L’Algérie franchit une nouvelle étape dans sa stratégie de sécurité hydrique avec la mise en service prochaine de la station de dessalement de Tighremt à Béjaïa. Cette infrastructure majeure, d’une capacité de production de 300.000 m³ par jour, vise à approvisionner en eau potable près de 3 millions de citoyens. Elle s’inscrit dans un ambitieux programme national de développement des infrastructures de dessalement.
Une nouvelle station de dessalement en phase de test à Béjaïa
Le groupe Sonatrach a annoncé le 23 février le lancement de la phase de débit expérimental de la station de dessalement de Tighremt. Cette étape cruciale marque le début des essais techniques permettant l’acheminement des premières quantités d’eau dessalée vers le réseau de distribution de la ville.
Un projet stratégique supervisé par l’AEC
La réalisation de cette infrastructure est supervisée par l’Algerian Energy Company (AEC), filiale de Sonatrach, en collaboration avec l’Entreprise nationale de canalisations (ENAC). Ce projet s’inscrit dans le cadre d’un programme national comprenant cinq stations principales de dessalement, chacune dotée d’une capacité de production identique de 300.000 m³ quotidiens.

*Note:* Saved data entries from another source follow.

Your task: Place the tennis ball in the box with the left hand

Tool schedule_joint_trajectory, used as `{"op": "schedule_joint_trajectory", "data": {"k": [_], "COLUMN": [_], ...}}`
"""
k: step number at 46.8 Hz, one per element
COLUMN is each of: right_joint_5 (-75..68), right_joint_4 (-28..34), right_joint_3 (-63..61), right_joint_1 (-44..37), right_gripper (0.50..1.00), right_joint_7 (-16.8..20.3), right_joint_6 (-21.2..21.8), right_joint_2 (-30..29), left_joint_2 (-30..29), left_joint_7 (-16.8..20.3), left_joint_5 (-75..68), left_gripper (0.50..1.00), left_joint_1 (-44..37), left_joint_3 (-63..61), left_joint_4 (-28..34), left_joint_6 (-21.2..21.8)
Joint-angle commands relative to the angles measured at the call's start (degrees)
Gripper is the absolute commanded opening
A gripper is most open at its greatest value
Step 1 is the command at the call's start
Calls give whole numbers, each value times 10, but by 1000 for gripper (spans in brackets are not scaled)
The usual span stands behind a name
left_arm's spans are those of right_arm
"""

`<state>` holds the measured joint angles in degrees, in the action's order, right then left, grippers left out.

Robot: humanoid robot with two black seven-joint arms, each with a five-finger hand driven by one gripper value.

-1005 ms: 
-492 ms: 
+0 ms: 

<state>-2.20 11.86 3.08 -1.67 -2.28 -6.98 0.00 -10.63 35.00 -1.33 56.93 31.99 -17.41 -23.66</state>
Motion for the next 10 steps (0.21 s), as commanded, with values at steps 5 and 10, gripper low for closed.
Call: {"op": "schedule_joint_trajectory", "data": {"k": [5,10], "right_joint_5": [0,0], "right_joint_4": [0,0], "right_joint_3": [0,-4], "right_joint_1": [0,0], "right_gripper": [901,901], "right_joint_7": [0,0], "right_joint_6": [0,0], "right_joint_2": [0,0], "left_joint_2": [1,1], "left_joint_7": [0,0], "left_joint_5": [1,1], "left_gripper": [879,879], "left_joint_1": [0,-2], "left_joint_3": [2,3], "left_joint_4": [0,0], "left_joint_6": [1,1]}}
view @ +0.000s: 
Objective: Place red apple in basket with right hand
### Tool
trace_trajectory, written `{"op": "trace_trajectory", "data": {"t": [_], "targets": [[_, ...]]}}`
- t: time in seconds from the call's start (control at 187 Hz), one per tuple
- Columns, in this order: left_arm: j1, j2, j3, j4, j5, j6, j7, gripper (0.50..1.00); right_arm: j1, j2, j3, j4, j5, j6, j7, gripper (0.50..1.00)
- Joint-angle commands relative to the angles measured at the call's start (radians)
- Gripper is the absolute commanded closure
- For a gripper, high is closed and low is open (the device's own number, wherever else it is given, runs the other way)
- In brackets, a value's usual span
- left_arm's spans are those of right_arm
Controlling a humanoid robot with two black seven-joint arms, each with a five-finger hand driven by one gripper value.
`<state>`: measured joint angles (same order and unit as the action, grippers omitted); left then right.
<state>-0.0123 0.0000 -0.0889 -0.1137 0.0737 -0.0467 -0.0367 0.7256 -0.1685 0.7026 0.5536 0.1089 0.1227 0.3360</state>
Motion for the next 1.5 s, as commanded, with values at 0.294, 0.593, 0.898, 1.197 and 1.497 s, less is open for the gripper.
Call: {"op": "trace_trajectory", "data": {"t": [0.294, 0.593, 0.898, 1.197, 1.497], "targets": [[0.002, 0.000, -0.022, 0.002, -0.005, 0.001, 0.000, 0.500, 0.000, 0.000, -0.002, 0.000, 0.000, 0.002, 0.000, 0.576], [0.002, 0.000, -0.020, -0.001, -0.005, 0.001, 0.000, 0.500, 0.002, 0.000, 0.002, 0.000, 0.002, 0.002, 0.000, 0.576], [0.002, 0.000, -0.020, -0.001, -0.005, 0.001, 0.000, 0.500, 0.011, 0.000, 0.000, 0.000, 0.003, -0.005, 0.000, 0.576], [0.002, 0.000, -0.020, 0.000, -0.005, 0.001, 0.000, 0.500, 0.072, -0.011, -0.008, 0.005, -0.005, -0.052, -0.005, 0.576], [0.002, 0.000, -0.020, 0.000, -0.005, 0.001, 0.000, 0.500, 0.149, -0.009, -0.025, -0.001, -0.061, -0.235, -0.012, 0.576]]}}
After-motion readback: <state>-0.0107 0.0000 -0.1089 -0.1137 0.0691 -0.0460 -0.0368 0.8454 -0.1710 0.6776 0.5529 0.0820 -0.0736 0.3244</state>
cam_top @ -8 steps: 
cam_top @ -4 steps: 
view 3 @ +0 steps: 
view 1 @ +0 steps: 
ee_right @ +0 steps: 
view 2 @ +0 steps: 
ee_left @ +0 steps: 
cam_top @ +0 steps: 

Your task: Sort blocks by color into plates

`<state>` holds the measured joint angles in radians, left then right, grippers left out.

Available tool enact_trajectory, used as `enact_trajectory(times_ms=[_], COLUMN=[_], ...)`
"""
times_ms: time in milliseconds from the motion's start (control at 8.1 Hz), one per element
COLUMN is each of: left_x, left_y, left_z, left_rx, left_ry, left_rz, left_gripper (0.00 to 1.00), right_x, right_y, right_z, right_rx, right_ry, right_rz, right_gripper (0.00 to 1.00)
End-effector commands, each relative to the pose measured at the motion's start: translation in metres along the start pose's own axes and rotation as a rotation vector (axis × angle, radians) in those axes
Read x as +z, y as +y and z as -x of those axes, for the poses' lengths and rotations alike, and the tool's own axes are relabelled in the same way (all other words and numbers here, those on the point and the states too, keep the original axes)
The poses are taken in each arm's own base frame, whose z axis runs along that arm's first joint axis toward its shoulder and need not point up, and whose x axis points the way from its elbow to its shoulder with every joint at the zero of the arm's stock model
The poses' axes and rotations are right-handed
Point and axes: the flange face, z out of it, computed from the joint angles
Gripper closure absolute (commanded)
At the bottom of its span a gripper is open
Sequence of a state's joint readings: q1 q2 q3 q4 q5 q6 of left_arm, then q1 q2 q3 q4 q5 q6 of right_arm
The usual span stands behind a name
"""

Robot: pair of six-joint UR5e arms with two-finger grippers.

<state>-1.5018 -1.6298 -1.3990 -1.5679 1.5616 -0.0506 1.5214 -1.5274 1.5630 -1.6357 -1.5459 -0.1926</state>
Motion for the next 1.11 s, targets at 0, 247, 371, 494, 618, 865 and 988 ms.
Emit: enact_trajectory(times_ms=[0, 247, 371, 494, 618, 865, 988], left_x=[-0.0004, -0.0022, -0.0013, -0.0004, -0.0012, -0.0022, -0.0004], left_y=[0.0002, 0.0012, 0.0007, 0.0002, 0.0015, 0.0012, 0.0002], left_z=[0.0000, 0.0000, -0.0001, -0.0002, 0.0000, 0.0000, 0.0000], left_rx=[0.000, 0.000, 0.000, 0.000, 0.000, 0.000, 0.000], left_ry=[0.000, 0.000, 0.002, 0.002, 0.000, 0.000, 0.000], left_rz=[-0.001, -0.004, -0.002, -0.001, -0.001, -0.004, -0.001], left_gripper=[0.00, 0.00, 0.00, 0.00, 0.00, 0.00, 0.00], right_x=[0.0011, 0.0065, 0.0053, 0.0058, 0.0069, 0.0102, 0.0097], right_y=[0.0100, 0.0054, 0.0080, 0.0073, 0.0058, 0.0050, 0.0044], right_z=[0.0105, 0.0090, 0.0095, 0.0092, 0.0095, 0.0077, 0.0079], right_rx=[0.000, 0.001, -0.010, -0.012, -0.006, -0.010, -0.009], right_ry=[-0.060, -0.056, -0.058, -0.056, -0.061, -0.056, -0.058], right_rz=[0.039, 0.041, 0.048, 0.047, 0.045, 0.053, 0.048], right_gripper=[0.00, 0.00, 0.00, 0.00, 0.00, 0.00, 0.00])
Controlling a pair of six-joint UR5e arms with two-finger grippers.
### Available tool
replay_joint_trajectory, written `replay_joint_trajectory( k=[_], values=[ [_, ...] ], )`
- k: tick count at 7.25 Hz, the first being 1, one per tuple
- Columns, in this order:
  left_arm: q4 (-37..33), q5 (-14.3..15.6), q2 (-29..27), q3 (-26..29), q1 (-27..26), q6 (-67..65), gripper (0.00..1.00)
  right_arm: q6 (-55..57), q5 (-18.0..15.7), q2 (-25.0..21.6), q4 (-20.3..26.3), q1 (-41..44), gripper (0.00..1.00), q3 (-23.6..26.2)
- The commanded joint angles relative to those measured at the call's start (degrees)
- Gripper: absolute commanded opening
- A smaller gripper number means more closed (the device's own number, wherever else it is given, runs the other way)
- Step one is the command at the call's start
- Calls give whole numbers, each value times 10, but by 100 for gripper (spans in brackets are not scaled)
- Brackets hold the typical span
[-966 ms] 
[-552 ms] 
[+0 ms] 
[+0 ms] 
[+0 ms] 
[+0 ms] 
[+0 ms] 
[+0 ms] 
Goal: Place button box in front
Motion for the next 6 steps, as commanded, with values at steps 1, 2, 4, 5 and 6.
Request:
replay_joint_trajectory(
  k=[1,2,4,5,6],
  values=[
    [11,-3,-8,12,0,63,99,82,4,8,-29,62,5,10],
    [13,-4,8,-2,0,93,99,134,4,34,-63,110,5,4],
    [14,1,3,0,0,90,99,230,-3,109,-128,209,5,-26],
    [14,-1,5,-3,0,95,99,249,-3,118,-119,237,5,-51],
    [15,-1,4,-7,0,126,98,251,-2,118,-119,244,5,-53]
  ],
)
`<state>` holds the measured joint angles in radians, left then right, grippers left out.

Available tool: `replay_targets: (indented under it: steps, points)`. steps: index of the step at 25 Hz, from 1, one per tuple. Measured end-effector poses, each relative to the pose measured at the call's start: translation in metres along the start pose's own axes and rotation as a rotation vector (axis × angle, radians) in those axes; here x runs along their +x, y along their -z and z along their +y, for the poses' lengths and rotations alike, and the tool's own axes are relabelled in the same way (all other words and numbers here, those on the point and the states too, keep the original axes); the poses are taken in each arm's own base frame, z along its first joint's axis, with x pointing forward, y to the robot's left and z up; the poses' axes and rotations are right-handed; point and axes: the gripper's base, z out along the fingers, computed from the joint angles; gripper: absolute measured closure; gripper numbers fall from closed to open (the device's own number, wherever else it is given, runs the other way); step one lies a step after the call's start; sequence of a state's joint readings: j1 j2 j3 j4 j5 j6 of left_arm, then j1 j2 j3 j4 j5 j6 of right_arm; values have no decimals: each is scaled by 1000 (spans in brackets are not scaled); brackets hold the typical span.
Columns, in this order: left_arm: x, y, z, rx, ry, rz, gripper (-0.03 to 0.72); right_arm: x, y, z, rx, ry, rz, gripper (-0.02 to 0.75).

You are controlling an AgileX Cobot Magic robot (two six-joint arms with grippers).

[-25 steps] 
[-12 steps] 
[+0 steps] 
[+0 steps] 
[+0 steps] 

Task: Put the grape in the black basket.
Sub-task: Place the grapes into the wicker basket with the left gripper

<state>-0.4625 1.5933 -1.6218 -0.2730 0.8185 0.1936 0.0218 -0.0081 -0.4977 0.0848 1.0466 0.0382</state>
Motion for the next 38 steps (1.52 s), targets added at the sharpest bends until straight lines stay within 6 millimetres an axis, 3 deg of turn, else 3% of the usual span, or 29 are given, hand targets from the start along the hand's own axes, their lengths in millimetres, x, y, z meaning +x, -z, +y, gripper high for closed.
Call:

Des inaugurations successives pour renforcer la sécurité hydrique
Cette nouvelle station fait suite à l’inauguration récente de l’usine de Ras el-Abyad à Oran et de la station de Fouka 2. Ces installations s’intègrent dans un programme d’urgence estimé à deux milliards de dollars, visant à renforcer considérablement les capacités de production d’eau potable du pays.
Un impact significatif sur l’approvisionnement en eau
Une fois pleinement opérationnelle, la station de Tighremt contribuera à augmenter significativement la production nationale d’eau dessalée. Ce projet s’inscrit dans une vision stratégique visant à porter la part du dessalement à 42% de l’eau potable totale du pays.